■ ASSIGNMENT ■
Apart from the pictures, every entry below must be given again exactly.

■ SOURCE INFORMATION ■
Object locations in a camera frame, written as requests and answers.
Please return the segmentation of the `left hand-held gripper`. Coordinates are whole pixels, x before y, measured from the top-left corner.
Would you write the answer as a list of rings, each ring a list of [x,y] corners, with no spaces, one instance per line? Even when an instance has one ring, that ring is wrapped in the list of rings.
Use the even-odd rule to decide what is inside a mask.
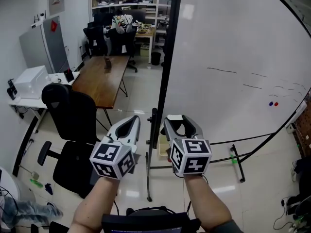
[[[115,123],[107,135],[96,145],[90,162],[99,176],[115,180],[133,173],[136,165],[136,143],[139,140],[140,118],[130,116]],[[127,138],[126,143],[113,138]]]

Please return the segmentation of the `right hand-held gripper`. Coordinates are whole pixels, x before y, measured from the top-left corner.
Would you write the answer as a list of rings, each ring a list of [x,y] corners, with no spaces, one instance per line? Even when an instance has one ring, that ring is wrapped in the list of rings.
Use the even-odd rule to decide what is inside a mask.
[[[181,135],[177,132],[181,124],[184,125],[187,138],[180,138]],[[212,158],[212,151],[209,141],[203,137],[201,127],[186,115],[165,117],[163,127],[171,148],[169,158],[177,173],[205,173]]]

■ RESPONSE ■
Object locations in a camera frame, written as requests and answers.
Please return the segmentation of the `left hand-held gripper`. Coordinates are whole pixels, x before y, measured from the top-left corner.
Would you write the answer as a list of rings, each ring a list of [x,y] corners, with no spaces, one instance per line? Even when an instance has one ring, that ring is wrapped in the list of rings.
Use the even-odd rule to decide what is inside a mask.
[[[115,123],[107,135],[96,145],[90,162],[99,176],[115,180],[133,173],[136,165],[136,143],[139,140],[140,118],[130,116]],[[127,138],[126,143],[113,138]]]

Please return the segmentation of the `right hand-held gripper`. Coordinates are whole pixels, x before y, measured from the top-left corner.
Would you write the answer as a list of rings, each ring a list of [x,y] corners, with no spaces, one instance per line? Even when an instance has one ring, that ring is wrapped in the list of rings.
Use the even-odd rule to decide what is inside a mask.
[[[181,135],[177,132],[181,124],[184,125],[187,138],[180,138]],[[212,158],[212,151],[209,141],[203,137],[201,127],[186,115],[165,117],[163,127],[171,148],[169,158],[177,173],[205,173]]]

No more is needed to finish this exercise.